Exercise prompt -
With the pictures left out, retype exactly the lines below starting at the line that contains "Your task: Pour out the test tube" and ending at the line that contains "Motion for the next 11".

Records from a data collection -
>>>>>

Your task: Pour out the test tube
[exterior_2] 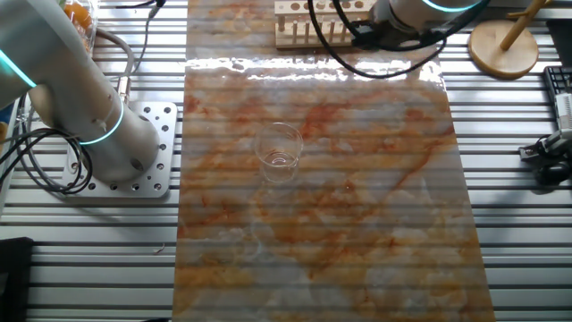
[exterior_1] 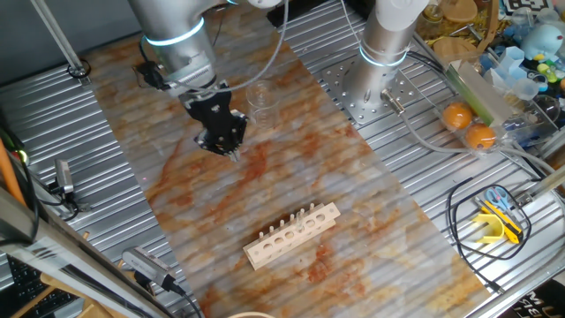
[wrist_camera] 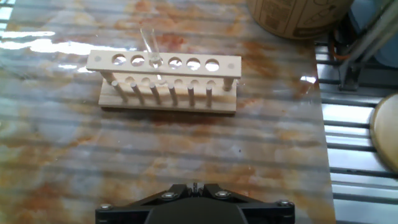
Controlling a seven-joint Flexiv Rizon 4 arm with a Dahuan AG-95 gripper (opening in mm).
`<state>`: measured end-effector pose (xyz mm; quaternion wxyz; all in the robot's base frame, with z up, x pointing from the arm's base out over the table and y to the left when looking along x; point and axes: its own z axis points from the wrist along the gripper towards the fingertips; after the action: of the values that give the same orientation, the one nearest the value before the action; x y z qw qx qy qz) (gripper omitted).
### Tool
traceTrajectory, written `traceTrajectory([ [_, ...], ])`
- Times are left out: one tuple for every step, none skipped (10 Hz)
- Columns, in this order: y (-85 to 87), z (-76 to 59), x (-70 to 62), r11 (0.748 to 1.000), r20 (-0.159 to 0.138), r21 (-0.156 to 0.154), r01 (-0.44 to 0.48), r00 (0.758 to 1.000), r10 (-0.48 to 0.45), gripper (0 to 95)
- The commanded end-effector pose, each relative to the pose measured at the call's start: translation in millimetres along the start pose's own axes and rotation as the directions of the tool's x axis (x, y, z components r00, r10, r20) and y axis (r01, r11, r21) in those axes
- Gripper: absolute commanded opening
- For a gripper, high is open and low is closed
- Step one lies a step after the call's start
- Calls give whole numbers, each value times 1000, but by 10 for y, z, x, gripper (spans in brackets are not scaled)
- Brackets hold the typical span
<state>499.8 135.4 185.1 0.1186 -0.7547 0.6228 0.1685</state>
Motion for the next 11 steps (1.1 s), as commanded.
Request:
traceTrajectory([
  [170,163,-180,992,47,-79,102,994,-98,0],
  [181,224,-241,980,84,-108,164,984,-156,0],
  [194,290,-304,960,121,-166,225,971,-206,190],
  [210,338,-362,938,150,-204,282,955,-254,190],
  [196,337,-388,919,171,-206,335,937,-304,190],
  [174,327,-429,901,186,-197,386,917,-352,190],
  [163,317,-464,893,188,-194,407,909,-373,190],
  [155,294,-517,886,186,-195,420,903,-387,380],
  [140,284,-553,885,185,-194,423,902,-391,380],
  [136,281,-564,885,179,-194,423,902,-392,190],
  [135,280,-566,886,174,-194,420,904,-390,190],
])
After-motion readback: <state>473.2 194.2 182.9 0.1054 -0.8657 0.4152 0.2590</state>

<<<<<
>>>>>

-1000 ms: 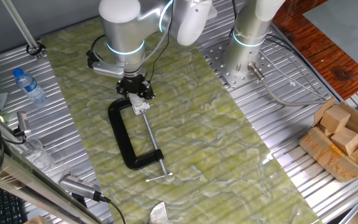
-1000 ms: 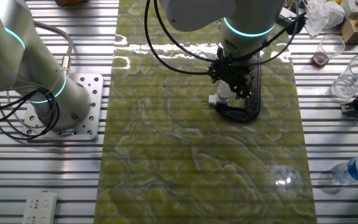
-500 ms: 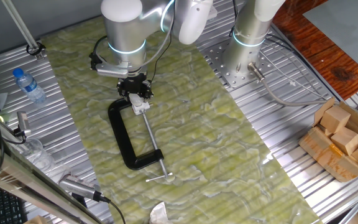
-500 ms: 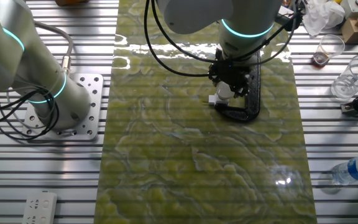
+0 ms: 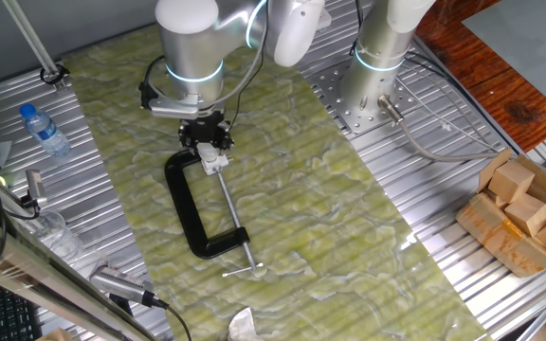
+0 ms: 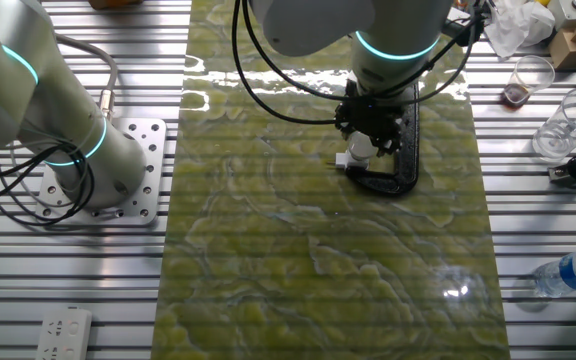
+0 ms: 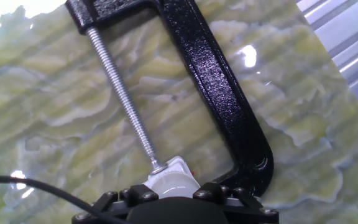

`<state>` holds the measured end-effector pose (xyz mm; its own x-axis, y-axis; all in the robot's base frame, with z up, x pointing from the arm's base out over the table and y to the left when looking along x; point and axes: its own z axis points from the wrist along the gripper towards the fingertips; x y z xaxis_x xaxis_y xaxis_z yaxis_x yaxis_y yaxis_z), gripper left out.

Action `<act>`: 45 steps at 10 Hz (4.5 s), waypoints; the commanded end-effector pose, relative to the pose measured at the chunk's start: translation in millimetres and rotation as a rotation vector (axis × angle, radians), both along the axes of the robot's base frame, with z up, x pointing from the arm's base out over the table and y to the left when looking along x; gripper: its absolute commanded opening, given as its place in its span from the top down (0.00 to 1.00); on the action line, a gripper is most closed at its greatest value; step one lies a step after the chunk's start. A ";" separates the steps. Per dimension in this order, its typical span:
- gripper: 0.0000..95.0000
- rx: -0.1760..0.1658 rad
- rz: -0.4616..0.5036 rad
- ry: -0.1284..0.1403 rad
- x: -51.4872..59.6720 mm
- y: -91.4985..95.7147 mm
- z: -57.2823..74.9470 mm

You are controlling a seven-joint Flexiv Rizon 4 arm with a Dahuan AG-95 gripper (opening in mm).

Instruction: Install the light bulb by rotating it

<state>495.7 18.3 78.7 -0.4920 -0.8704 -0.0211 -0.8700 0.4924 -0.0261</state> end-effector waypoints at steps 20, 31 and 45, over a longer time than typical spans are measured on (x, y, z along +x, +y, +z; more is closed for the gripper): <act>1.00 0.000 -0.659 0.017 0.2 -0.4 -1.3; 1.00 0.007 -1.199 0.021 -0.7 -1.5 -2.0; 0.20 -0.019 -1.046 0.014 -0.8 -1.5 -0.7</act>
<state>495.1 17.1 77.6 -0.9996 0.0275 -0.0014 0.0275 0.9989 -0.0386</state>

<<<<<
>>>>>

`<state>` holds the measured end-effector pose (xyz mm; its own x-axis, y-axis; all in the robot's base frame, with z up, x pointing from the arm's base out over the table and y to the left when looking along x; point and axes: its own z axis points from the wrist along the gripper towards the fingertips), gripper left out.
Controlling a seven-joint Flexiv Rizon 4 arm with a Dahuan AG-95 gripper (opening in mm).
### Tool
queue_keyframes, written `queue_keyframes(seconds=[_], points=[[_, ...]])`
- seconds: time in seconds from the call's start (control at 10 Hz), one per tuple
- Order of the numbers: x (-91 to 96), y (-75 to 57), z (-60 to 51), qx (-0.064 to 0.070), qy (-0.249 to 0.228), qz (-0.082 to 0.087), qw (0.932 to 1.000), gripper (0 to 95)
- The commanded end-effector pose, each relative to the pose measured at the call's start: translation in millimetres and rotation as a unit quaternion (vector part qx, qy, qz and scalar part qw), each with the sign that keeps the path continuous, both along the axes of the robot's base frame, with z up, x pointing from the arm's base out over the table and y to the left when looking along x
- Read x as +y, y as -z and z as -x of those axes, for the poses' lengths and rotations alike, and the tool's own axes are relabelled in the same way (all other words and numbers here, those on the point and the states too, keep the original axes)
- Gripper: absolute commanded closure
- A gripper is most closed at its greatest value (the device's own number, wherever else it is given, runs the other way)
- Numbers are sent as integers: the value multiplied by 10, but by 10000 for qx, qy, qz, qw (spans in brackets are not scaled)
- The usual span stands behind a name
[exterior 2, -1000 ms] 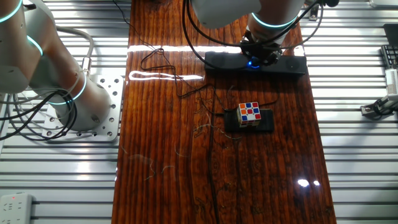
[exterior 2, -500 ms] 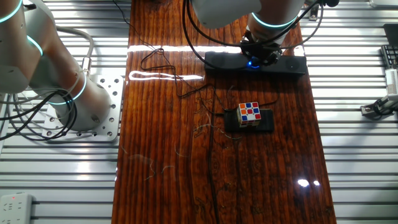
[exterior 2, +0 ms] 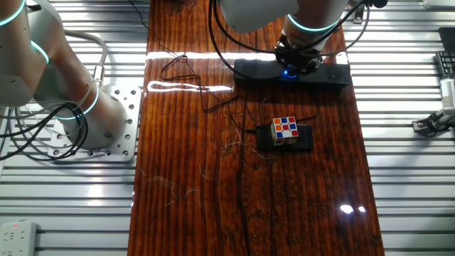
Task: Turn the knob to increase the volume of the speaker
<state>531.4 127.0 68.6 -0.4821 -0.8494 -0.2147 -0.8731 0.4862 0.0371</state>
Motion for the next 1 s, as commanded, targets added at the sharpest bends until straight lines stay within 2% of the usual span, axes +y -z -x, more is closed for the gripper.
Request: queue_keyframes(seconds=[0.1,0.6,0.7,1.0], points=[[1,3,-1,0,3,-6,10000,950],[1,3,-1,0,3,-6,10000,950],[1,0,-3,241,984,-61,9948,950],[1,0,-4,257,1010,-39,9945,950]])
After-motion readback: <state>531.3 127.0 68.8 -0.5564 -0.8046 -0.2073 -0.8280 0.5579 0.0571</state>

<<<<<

Response below -
Your task: Pour out the test tube
[exterior_2] 
[exterior_1] 
[wrist_camera] 
Controlling a seven-joint Flexiv Rizon 4 arm with a Dahuan AG-95 gripper (opening in mm).
`<state>`: measured end-effector pose (xyz mm; quaternion wxyz; all in the robot's base frame, with z up, x pointing from the arm's base out over the table and y to the left when looking along x; point and axes: its own z axis points from the wrist along the gripper towards the fingertips; after the action: of the values that give the same orientation, the one nearest the value before the action; x y z qw qx qy qz) (gripper omitted).
### Tool
traceTrajectory, written `traceTrajectory([ [_, ...], ])`
- Times are left out: one tuple for every step, none skipped (10 Hz)
- Columns, in this order: y (-85 to 87), z (-76 to 59), x (-70 to 62), r11 (0.748 to 1.000), r20 (-0.159 to 0.138), r21 (-0.156 to 0.154), r01 (-0.44 to 0.48), r00 (0.758 to 1.000), r10 (-0.48 to 0.45), gripper (0 to 95)
- The commanded end-effector pose, each relative to the pose measured at the call's start: translation in millimetres along the start pose's own axes and rotation as the directions of the tool's x axis (x, y, z components r00, r10, r20) and y axis (r01, r11, r21) in those axes
- Gripper: absolute commanded opening
- For a gripper, high is open and low is closed
- Step one lies a step after the call's start
- Calls give whole numbers, each value times 1000, but by 10 for y, z, x, gripper (spans in brackets are not scaled)
- Brackets hold the typical span
<state>499.8 135.4 185.1 0.1186 -0.7547 0.6228 0.1685</state>
Motion for the next 11 steps (1.1 s), as commanded.

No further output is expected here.